Q: With receivers in the draft, how difficult is it to project how a player in college will fit into your offense when you're looking at height, weight, speed and him playing with a different quarterback and different system? How has that process evolved over the years for you and your staff?
BB: Yeah, well, it's the same battle at every position. I mean, you're looking down the same road, really. I'd say the issue in college football is there just is not the same passing game in college football that there is in the NFL, period. So, it's hard to evaluate the receivers, it's hard to evaluate the quarterback, it's hard to evaluate the offensive linemen, it's hard to evaluate the pass rushers and it's hard to evaluate the coverage players. You know, we're all looking at the same film, so all the teams in the league, we all see the same games. But, the college passing game is very different from the professional passing game. When you're looking at it, you're looking at a lot of it's really projecting all those positions a little bit differently. To a certain degree, it's different in the running game, too, but probably less difference in the running game than in the passing game, in my opinion.

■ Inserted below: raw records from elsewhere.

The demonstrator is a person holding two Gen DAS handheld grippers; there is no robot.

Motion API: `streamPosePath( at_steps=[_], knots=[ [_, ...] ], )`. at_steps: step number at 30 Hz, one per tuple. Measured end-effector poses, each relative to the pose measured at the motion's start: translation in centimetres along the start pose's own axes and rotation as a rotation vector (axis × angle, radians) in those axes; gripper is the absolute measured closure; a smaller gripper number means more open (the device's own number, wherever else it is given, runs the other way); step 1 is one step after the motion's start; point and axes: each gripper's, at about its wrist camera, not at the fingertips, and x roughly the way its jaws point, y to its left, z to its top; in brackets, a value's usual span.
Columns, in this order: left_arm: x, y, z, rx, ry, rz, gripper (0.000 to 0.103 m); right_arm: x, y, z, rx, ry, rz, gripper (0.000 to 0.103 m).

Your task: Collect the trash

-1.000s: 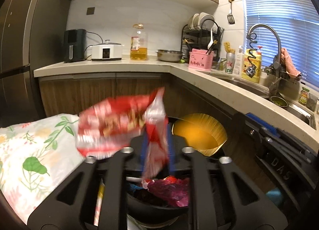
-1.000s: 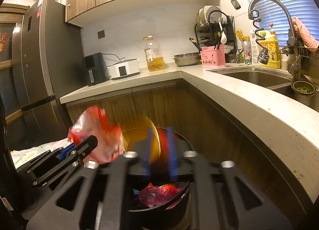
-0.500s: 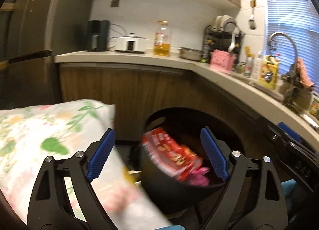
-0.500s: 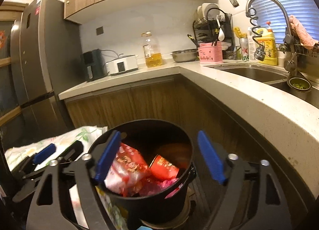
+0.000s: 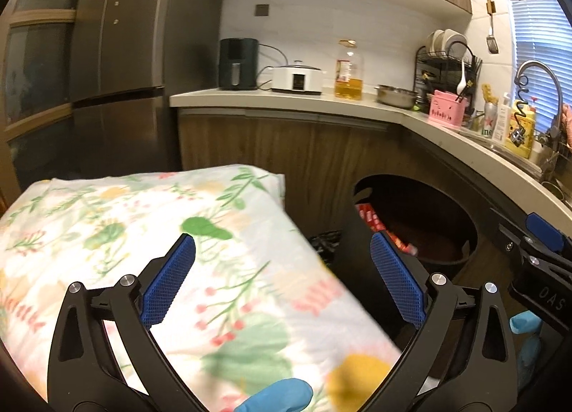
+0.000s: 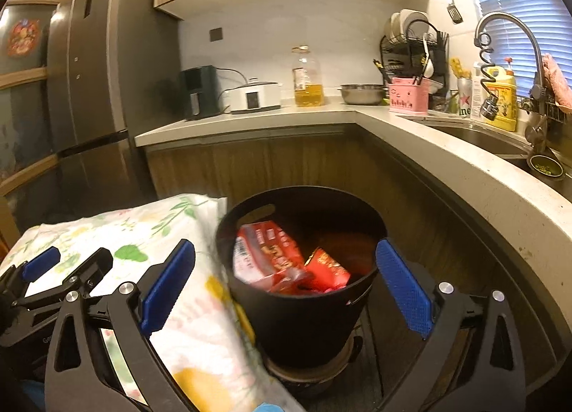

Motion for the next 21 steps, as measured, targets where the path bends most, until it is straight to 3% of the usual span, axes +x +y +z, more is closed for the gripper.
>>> streamPosePath(
  at_steps=[21],
  knots=[
    [-11.7, 6.3, -3.9, -0.059, -0.028, 0.119, 0.006, -10.6, 6.1, -2.5, -0.064, -0.017, 0.054, 0.006]
  ],
)
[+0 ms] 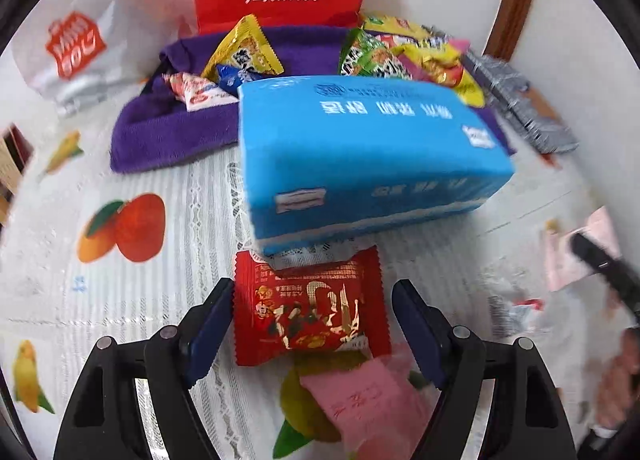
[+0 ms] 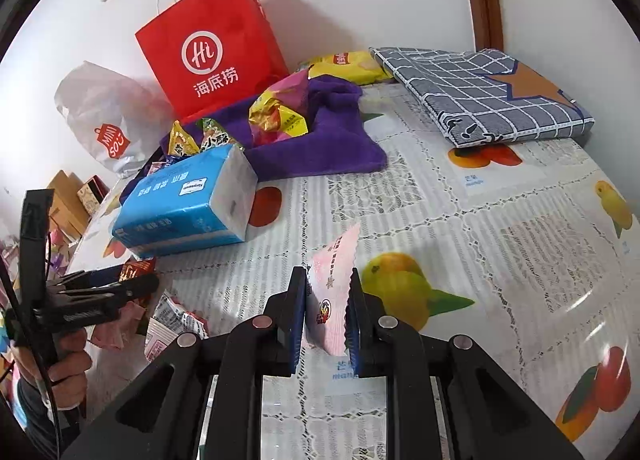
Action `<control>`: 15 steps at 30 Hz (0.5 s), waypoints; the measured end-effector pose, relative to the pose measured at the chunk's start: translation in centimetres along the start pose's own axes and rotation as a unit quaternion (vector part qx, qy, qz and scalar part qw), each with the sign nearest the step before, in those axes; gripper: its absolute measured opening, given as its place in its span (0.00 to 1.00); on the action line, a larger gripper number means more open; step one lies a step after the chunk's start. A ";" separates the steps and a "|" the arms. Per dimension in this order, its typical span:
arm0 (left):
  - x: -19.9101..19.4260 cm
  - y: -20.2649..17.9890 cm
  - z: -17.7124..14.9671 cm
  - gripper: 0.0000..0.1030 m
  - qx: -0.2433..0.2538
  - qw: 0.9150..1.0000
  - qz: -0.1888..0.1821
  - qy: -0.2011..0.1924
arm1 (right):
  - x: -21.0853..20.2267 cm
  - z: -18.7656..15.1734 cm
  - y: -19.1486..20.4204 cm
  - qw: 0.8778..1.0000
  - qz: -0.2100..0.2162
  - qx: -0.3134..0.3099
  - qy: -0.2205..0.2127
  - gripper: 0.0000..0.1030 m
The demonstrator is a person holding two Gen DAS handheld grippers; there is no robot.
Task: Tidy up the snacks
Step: 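Grasp the red snack pack with the left tool while the right tool lifts the pink pack, then carry both held packs over the towel and open the right tool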
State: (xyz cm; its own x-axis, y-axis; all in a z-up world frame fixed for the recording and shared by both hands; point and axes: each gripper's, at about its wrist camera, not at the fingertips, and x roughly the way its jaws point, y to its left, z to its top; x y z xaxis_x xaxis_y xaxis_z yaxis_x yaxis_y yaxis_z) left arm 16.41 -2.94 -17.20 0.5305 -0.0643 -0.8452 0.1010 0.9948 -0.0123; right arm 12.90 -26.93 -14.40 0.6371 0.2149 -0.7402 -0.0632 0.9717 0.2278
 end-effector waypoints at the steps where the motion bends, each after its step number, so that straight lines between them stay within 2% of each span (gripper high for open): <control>1: 0.1 -0.5 -0.1 0.74 0.013 1.000 0.018 -0.001 | -0.1 -0.1 0.0 1.000 -0.001 0.000 -0.001 0.18; 3: -0.5 0.0 -0.5 0.66 0.015 1.000 0.019 -0.007 | -0.3 -0.2 -0.1 1.000 -0.003 -0.002 -0.003 0.18; 5: -0.8 0.9 -0.3 0.46 0.012 1.000 0.009 -0.005 | -0.3 -0.3 0.0 1.000 -0.005 -0.006 -0.004 0.18; 9: -1.2 2.3 -0.3 0.44 -0.013 1.000 -0.023 -0.001 | -0.3 -0.5 0.4 1.000 -0.007 -0.013 -0.005 0.18; 15: -2.3 4.1 -1.3 0.44 -0.029 0.999 -0.032 -0.003 | -0.1 -0.5 1.2 1.000 -0.004 -0.021 -0.001 0.18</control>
State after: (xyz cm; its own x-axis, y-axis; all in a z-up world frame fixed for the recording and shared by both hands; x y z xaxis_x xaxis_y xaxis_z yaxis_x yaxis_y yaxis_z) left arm 14.49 1.42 -15.98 0.5294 -0.1273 -0.8387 0.0851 0.9917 -0.0968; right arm 12.39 -25.76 -14.41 0.6390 0.2080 -0.7406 -0.0915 0.9765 0.1953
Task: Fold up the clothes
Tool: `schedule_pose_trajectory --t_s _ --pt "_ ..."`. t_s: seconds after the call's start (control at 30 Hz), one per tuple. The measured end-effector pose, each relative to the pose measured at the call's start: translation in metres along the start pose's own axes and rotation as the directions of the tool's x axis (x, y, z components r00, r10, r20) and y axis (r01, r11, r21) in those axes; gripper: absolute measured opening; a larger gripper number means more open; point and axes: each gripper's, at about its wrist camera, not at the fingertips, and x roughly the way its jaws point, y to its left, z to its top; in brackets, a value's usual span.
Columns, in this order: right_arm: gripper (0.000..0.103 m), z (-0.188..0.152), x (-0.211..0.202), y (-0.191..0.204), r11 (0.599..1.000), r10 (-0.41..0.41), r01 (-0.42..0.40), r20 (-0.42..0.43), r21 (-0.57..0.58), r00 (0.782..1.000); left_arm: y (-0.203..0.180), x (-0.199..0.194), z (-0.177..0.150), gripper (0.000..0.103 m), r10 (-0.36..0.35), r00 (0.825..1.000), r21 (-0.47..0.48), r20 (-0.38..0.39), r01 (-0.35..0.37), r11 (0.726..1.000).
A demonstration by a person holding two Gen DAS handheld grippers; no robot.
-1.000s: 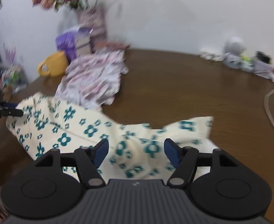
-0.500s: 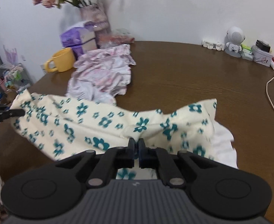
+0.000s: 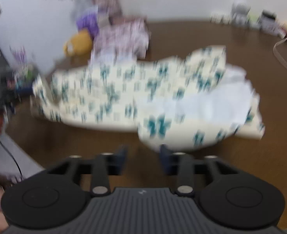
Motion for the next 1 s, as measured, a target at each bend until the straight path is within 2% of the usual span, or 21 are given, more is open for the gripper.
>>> schedule_pose_trajectory --t_s 0.03,0.13,0.2,0.23,0.3,0.33,0.4,0.43,0.53,0.6,0.67,0.7,0.73,0.77,0.8,0.83,0.87,0.9,0.97,1.0 --pt "0.051 0.005 -0.005 0.0 1.0 -0.012 0.012 0.028 -0.003 1.0 -0.003 0.004 0.001 0.072 0.0 1.0 0.019 -0.009 0.001 1.0" --pt "0.056 0.016 0.001 0.003 0.996 -0.074 0.076 0.037 -0.054 0.997 -0.014 0.016 0.004 0.073 -0.001 0.999 0.078 -0.038 0.004 0.997" --pt "0.056 0.015 0.017 0.011 0.987 -0.101 0.101 0.009 -0.126 0.995 -0.019 0.023 0.005 0.066 -0.003 0.999 0.11 -0.054 0.009 0.994" --pt "0.056 0.014 0.025 0.016 0.98 -0.114 0.111 -0.01 -0.167 0.993 -0.021 0.026 0.005 0.058 -0.006 0.998 0.123 -0.06 0.013 0.992" --pt "0.057 0.011 0.043 0.029 0.949 -0.175 0.161 -0.025 -0.272 0.984 -0.022 0.031 0.006 0.007 -0.045 0.996 0.123 -0.078 0.055 0.991" --pt "0.054 0.006 0.049 0.036 0.929 -0.214 0.197 -0.02 -0.314 0.977 -0.023 0.029 0.006 0.007 -0.067 0.995 0.124 -0.075 0.076 0.989" --pt "0.026 0.002 0.058 0.044 0.885 -0.27 0.246 -0.006 -0.396 0.963 -0.028 0.023 0.005 0.007 -0.085 0.995 0.151 -0.061 0.093 0.984" --pt "0.004 0.002 0.056 0.041 0.89 -0.258 0.229 -0.022 -0.394 0.966 -0.032 0.018 0.004 0.007 -0.082 0.995 0.175 -0.05 0.089 0.981" --pt "0.002 0.004 0.037 0.036 0.897 -0.219 0.18 -0.053 -0.403 0.974 -0.038 -0.001 -0.001 0.007 -0.102 0.994 0.2 -0.039 0.108 0.974" --pt "0.002 0.002 0.019 0.036 0.9 -0.184 0.133 -0.085 -0.415 0.979 -0.041 -0.007 -0.012 0.007 -0.113 0.991 0.203 -0.072 0.126 0.971" --pt "0.004 -0.004 0.008 0.036 0.905 -0.149 0.078 -0.14 -0.419 0.979 -0.044 -0.009 -0.025 0.011 -0.124 0.984 0.206 -0.131 0.149 0.967" --pt "0.006 -0.007 0.005 0.037 0.907 -0.135 0.052 -0.171 -0.417 0.976 -0.045 -0.007 -0.032 0.017 -0.129 0.977 0.208 -0.172 0.164 0.964" --pt "0.014 -0.012 0.006 0.037 0.911 -0.125 0.026 -0.216 -0.412 0.968 -0.046 -0.005 -0.038 0.021 -0.121 0.972 0.219 -0.204 0.166 0.961" --pt "0.03 -0.016 0.008 0.037 0.913 -0.121 0.009 -0.248 -0.408 0.961 -0.049 -0.005 -0.043 0.033 -0.104 0.97 0.239 -0.221 0.157 0.958" --pt "0.038 -0.018 0.008 0.037 0.915 -0.116 0.0 -0.263 -0.403 0.958 -0.05 -0.008 -0.044 0.044 -0.101 0.972 0.253 -0.214 0.155 0.955" --pt "0.044 -0.018 0.005 0.037 0.919 -0.093 -0.016 -0.257 -0.394 0.962 -0.052 -0.012 -0.045 0.049 -0.099 0.974 0.267 -0.205 0.153 0.952" --pt "0.044 -0.012 -0.002 0.035 0.93 -0.047 -0.043 -0.233 -0.366 0.971 -0.05 -0.019 -0.041 0.057 -0.117 0.979 0.266 -0.165 0.159 0.951" --pt "0.044 -0.006 -0.009 0.033 0.938 -0.001 -0.07 -0.205 -0.339 0.979 -0.048 -0.027 -0.037 0.065 -0.135 0.983 0.264 -0.125 0.164 0.95" --pt "0.053 0.012 -0.022 0.03 0.953 0.078 -0.106 -0.108 -0.283 0.991 -0.042 -0.034 -0.022 0.077 -0.141 0.989 0.236 -0.05 0.149 0.96" --pt "0.055 0.021 -0.022 0.029 0.956 0.058 -0.074 -0.063 -0.284 0.996 -0.04 -0.037 -0.015 0.079 -0.142 0.99 0.221 -0.014 0.141 0.965"
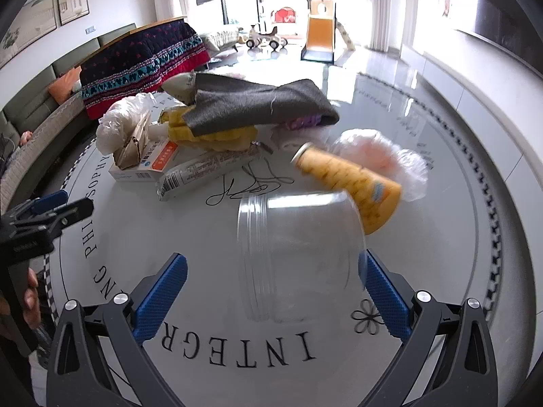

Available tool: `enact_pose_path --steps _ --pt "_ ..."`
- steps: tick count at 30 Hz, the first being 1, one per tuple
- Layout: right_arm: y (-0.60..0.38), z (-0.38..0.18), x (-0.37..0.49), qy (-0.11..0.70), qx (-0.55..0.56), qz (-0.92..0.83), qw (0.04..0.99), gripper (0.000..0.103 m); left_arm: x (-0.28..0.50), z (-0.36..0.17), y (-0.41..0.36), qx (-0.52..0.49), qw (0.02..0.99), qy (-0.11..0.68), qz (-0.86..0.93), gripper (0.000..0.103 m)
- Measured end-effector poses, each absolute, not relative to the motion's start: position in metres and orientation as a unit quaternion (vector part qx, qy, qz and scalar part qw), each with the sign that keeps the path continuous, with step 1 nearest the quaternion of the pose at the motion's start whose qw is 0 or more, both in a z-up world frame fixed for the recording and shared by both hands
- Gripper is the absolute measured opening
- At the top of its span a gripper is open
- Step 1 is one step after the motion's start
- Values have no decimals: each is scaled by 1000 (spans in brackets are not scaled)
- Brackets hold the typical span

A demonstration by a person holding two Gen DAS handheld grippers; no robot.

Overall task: Collect trash
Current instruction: 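Carry the clear jar in the right tool toward the orange paper cup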

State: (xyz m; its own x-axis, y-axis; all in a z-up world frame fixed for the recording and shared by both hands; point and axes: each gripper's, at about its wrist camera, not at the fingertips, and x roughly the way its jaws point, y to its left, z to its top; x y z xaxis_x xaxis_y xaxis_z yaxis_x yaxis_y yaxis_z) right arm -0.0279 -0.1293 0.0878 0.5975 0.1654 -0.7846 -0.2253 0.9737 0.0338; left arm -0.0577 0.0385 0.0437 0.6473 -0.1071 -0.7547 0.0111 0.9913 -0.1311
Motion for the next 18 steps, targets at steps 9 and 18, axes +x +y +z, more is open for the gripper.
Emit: enact_pose_path --steps 9,18 --pt "-152 99 -47 428 -17 129 895 101 -73 51 39 -58 910 408 -51 97" --pt "-172 69 -62 477 -36 138 867 65 -76 44 21 -44 903 422 -69 97"
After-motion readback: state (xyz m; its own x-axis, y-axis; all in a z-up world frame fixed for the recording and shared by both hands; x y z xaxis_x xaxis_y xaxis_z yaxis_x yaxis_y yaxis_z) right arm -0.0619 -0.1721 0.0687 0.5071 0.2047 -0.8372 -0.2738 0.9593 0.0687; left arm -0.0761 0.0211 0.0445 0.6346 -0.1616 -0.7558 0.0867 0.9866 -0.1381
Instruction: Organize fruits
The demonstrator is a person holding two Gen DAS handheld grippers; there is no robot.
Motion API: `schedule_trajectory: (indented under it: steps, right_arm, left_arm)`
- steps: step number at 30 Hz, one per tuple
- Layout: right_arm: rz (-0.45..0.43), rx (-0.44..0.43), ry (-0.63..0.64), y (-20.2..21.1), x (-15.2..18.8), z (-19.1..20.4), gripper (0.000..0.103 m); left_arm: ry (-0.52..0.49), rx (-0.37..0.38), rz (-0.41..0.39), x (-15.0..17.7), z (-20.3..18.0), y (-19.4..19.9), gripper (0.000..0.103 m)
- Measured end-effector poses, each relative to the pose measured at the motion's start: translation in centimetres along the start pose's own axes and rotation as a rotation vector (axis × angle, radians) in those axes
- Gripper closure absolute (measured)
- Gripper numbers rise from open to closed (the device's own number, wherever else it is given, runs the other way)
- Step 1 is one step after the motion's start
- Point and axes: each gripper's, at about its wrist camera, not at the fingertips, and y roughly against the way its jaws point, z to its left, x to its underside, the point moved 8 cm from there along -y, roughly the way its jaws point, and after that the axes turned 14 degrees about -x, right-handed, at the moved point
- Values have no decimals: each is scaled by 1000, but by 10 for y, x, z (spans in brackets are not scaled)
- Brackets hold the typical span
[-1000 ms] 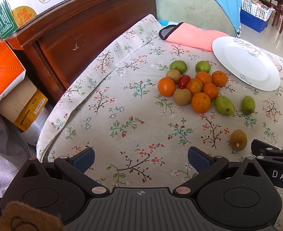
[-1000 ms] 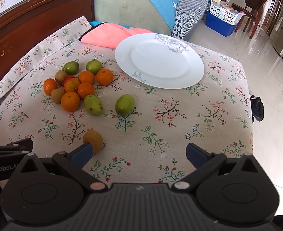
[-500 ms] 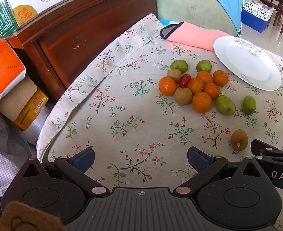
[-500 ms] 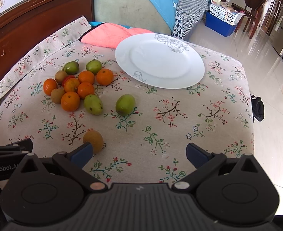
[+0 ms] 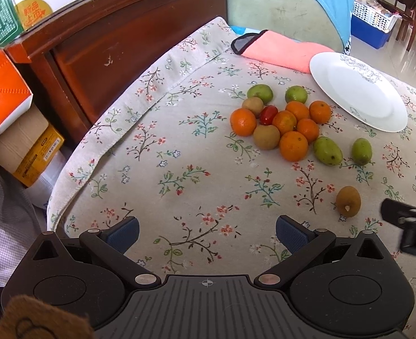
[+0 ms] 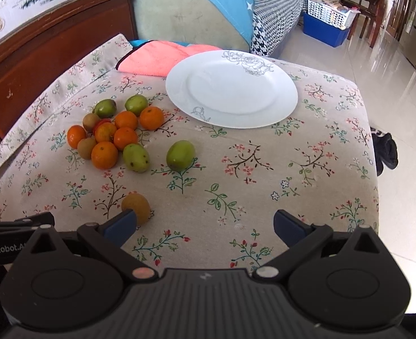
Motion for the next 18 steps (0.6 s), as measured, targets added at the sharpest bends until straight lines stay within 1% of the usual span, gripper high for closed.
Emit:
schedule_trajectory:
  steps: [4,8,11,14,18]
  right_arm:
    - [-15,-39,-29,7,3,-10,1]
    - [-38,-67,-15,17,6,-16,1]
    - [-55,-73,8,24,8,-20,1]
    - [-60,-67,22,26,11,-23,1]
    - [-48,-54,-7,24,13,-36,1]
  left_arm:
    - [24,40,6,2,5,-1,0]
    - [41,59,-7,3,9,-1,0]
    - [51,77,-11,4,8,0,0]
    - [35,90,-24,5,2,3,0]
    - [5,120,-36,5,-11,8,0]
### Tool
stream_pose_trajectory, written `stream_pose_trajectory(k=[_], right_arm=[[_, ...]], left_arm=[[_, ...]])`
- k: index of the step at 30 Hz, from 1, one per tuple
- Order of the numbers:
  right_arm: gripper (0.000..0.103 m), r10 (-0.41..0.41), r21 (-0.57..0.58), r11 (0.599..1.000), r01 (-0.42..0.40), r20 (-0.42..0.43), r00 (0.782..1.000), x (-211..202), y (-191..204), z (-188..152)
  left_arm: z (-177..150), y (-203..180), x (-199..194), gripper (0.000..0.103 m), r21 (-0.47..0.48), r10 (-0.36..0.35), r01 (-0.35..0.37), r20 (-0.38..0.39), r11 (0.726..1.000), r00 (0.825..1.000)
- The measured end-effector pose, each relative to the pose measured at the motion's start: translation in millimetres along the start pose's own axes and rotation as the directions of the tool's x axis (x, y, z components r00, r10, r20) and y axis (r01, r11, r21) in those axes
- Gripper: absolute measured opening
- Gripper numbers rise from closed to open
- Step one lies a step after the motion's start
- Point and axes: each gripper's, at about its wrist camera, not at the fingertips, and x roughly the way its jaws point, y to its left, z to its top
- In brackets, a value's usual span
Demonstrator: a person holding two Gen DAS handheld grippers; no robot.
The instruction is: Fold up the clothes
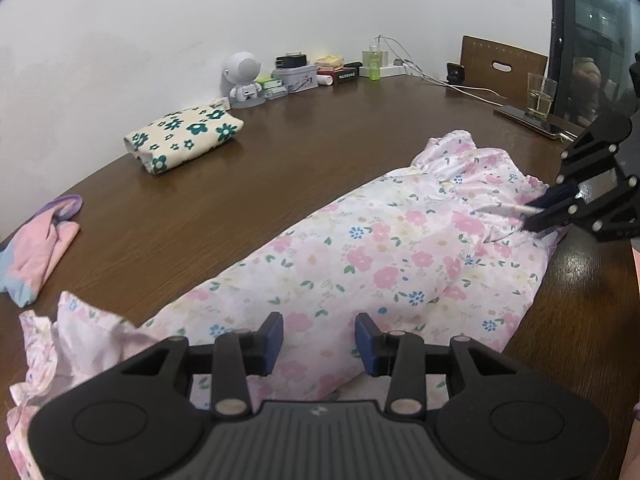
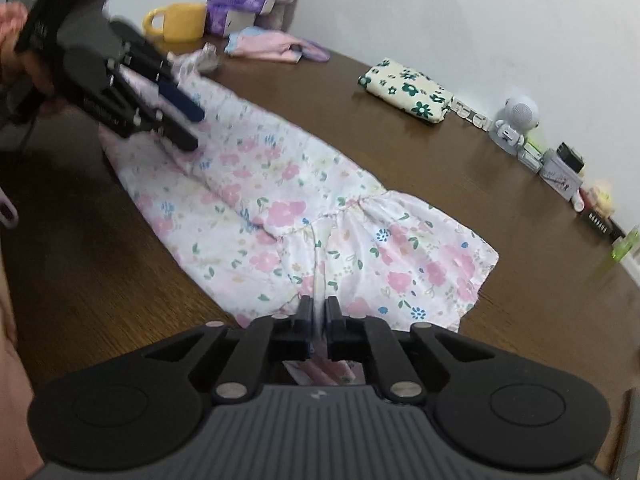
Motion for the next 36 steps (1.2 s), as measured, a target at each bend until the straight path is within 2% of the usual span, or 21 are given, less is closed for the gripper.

Q: Is that part of the reason you guys maybe have had more success importing veteran guys for that position than drafting them, because you've seen them in the league a little bit?
BB: Well, I think it's always easier to evaluate NFL players than it is to evaluate college players. I mean, look, we get a guy from another team, we're going to watch him play against many of the same teams we play. We just haven't seen him play in our system, but we've certainly seen him match up against other players in our division or other players in our conference or comparable players in comparable schemes, which is critical, too. Again, a lot of cases in college, you're protecting a guy from whatever his college scheme is into a totally different scheme, and that's imperfect. But, again, look, we all have the same opportunity here, so it's the same players, we're all watching the same games and we all have to make independent decisions from team to team as to how that player will fit into whatever team it is that's trying to make that fit. But, to your point, it's much harder from college to the NFL than from the NFL to the NFL.